Exercise aim -
Please go through the records below and return every line holding the word "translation".

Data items
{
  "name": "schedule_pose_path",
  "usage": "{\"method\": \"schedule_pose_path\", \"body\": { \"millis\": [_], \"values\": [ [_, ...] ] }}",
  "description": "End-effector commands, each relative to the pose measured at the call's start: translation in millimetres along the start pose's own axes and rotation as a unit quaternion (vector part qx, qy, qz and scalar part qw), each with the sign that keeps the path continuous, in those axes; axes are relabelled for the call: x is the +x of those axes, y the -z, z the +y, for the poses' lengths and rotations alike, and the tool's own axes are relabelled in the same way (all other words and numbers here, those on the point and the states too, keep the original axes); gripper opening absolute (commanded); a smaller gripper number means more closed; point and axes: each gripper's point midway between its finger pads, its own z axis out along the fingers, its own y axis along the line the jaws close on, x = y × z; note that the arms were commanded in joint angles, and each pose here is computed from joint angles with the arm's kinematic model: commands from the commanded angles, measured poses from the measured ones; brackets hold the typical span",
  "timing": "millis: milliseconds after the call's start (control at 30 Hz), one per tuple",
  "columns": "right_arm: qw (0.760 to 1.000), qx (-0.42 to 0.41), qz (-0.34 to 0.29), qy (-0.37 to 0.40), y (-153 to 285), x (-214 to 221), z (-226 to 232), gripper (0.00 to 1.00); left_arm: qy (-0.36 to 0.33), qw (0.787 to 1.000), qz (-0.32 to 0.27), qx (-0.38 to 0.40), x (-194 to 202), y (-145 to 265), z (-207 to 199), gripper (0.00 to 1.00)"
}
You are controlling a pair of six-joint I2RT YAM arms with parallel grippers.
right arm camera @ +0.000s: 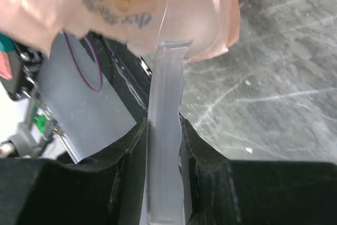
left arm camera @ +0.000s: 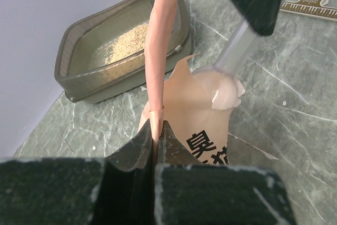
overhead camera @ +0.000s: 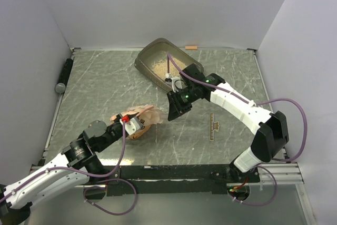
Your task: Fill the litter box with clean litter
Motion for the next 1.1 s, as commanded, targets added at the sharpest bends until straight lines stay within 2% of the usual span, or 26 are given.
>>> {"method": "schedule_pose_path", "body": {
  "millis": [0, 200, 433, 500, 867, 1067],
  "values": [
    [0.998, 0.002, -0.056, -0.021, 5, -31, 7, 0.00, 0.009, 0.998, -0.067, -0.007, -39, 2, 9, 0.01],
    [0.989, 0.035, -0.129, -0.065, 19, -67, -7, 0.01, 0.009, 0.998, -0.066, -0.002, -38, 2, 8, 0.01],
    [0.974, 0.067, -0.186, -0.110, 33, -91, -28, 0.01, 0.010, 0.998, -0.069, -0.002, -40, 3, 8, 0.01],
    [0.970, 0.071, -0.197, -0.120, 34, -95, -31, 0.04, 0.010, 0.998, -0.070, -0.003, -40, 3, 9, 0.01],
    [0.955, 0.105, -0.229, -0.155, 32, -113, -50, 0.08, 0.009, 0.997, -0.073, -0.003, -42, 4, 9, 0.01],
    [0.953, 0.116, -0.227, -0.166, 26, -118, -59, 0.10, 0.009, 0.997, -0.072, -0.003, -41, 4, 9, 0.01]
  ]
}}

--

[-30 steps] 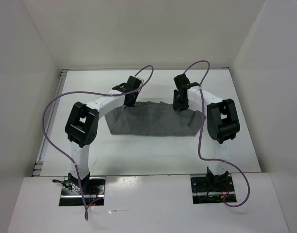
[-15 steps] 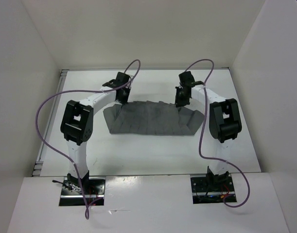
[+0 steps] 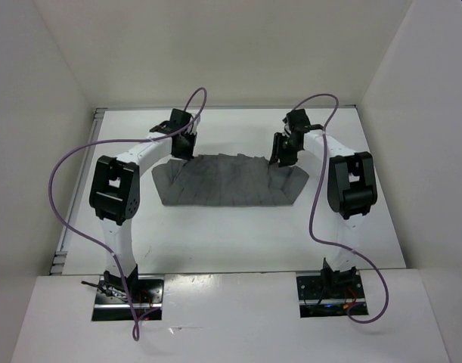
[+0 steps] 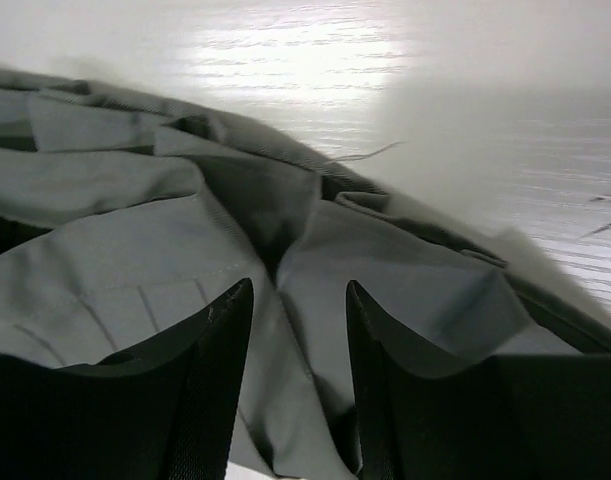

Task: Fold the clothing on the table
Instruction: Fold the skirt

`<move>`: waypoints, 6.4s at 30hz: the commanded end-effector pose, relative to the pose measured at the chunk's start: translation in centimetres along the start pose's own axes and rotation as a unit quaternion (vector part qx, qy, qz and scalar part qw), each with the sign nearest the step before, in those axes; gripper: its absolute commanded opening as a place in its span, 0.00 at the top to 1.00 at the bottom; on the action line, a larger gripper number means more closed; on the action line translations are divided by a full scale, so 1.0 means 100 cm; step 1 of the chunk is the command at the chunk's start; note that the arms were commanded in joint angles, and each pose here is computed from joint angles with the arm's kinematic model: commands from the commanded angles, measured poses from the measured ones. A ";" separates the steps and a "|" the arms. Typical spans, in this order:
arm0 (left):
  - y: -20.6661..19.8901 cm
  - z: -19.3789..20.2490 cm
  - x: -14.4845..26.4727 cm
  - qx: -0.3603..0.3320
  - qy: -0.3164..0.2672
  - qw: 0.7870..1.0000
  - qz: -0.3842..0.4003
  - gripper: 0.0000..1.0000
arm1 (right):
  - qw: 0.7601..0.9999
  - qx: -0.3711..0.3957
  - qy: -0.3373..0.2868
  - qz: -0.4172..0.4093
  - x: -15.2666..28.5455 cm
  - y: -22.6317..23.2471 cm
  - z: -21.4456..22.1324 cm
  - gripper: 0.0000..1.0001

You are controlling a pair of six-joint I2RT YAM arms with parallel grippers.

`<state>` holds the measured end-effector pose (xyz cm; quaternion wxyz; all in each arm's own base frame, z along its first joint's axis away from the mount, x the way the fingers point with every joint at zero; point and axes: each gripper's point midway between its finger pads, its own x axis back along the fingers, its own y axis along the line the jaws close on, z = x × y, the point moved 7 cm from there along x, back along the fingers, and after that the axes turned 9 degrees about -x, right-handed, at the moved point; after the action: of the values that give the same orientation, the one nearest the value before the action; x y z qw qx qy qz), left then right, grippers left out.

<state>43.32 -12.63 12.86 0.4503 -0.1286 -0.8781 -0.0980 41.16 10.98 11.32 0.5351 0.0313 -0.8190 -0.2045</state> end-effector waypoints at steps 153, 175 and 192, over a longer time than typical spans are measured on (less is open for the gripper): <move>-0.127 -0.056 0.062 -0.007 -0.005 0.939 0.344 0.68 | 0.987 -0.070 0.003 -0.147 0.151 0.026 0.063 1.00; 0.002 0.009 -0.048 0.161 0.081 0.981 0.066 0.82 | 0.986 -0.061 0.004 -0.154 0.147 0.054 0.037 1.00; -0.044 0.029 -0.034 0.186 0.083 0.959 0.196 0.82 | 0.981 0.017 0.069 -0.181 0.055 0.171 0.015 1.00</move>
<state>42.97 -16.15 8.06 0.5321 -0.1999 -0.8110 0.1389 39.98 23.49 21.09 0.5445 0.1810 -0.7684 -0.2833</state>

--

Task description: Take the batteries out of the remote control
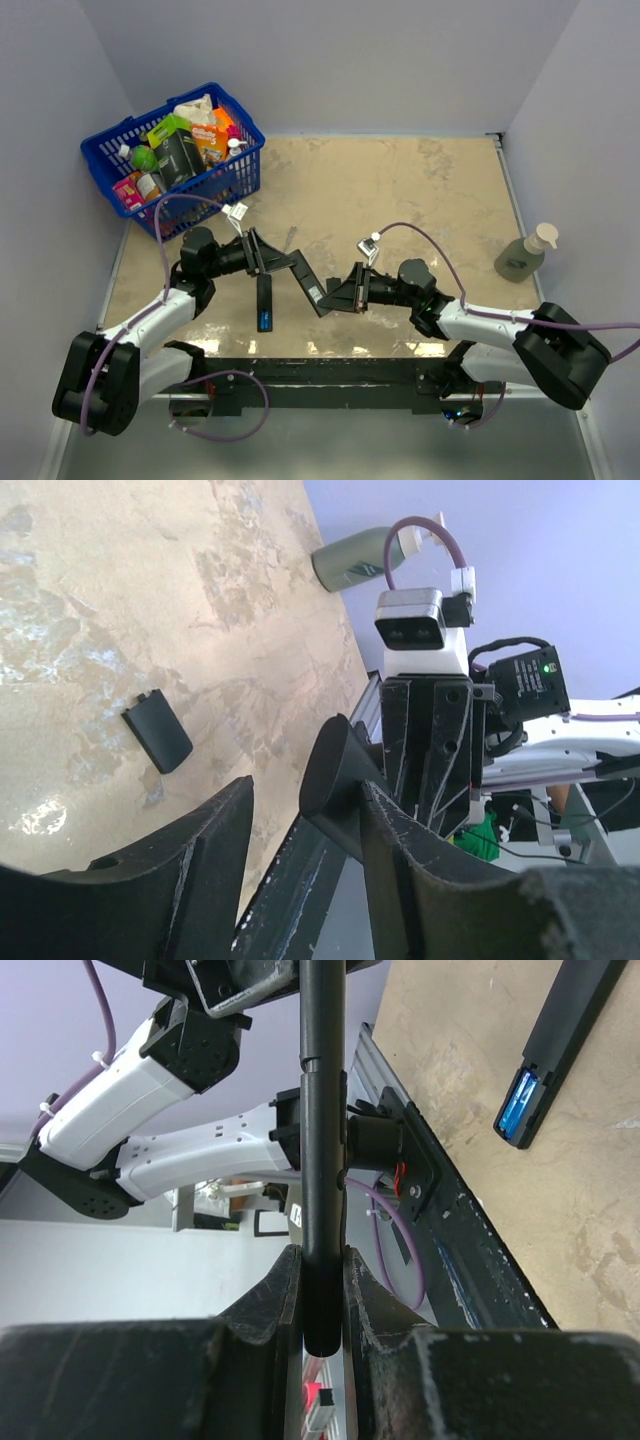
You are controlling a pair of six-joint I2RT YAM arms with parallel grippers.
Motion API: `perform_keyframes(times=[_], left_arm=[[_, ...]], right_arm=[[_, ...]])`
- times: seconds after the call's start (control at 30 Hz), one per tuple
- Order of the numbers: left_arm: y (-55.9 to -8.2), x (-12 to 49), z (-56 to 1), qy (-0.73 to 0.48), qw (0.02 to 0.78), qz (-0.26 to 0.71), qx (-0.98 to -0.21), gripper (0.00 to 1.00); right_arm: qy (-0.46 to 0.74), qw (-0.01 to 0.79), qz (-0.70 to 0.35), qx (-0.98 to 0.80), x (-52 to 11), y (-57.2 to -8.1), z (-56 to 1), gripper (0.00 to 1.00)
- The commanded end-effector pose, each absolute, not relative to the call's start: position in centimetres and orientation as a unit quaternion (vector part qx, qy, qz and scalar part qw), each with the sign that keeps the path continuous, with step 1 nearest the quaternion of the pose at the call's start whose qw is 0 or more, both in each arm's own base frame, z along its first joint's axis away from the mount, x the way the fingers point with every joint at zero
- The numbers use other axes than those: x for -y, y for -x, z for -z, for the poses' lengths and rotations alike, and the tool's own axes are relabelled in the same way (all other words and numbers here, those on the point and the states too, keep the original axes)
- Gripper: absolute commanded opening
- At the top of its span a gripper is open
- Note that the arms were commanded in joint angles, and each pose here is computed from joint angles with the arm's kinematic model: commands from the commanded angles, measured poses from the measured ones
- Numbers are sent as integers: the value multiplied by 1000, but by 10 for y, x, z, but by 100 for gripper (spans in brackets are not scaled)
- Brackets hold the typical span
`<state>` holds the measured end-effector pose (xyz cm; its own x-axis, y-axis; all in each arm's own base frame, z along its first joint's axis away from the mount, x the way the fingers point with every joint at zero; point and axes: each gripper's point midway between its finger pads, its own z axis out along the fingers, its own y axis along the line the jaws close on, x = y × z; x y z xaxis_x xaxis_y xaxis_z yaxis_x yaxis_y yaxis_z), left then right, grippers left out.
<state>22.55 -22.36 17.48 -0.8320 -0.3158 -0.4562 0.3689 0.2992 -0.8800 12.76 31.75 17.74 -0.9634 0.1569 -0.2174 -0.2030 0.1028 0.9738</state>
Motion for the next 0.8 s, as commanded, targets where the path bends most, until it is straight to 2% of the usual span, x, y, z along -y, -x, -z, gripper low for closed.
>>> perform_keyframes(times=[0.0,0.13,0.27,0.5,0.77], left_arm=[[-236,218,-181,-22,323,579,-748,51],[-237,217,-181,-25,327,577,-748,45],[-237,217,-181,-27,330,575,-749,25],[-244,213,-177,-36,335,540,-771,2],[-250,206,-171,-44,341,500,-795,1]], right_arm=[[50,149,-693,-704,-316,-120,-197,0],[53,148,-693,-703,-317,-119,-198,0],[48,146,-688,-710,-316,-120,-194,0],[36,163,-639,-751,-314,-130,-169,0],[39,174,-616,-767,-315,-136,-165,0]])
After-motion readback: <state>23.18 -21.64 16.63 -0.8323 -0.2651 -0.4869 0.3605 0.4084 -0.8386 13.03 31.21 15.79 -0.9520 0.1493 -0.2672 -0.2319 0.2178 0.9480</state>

Exercise answer -
  "description": "End-effector commands, each relative to the pose measured at the call's start: translation in millimetres along the start pose's own axes and rotation as a unit quaternion (vector part qx, qy, qz and scalar part qw), each with the sign that keeps the path continuous, in those axes; axes are relabelled for the call: x is the +x of those axes, y the -z, z the +y, for the poses' lengths and rotations alike, and the tool's own axes are relabelled in the same way (all other words and numbers here, those on the point and the states too, keep the original axes); gripper opening absolute (commanded); a smaller gripper number means more closed; point and axes: each gripper's point midway between its finger pads, its own z axis out along the fingers, its own y axis along the line the jaws close on, x = y × z; note that the arms were commanded in joint angles, and each pose here is computed from joint angles with the arm's kinematic model: commands from the commanded angles, measured poses from the measured ones; brackets hold the typical span",
`<move>`: waypoints, 6.4s at 30hz: the commanded end-effector pose, relative to the pose measured at the chunk's start: translation in centimetres along the start pose's own axes and rotation as a unit quaternion (vector part qx, qy, qz and scalar part qw), each with the sign nearest the step before, in those axes; gripper: its absolute commanded opening as a place in its span, 0.00 at the top to 1.00 at the bottom; on the action line, a larger gripper number means more closed; on the action line translations are divided by a full scale, so 1.0 means 100 cm; step 1 of the chunk is the command at the chunk's start; note that the arms were commanded in joint angles, and each pose here is computed from joint angles with the arm's kinematic model: commands from the commanded angles, measured poses from the measured ones. A ";" separates the steps and a "|" the arms. Typical spans, in this order:

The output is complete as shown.